WORK REQUEST »
From the first line to the last, copy the data exactly and drop the pictures.

MATERIAL TO PROCESS »
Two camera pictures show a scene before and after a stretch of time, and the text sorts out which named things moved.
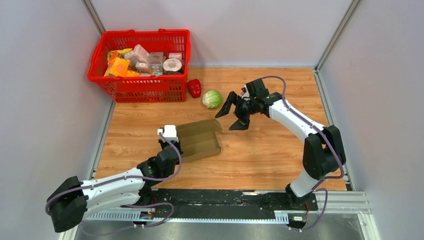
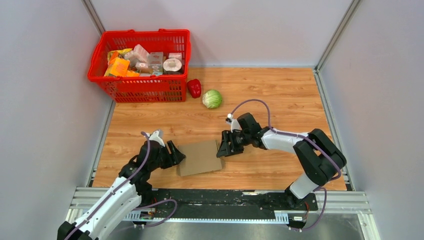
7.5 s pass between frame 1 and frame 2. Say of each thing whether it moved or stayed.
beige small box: stayed
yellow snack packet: stayed
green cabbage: stayed
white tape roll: stayed
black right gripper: moved

TASK OUTPUT »
Two camera pictures show a scene before and after a stretch of time, and the text sorts out which named things moved.
7.5 s pass between frame 1 and frame 2. Say of each thing whether it moved or stayed.
beige small box: stayed
yellow snack packet: stayed
green cabbage: stayed
white tape roll: stayed
black right gripper: moved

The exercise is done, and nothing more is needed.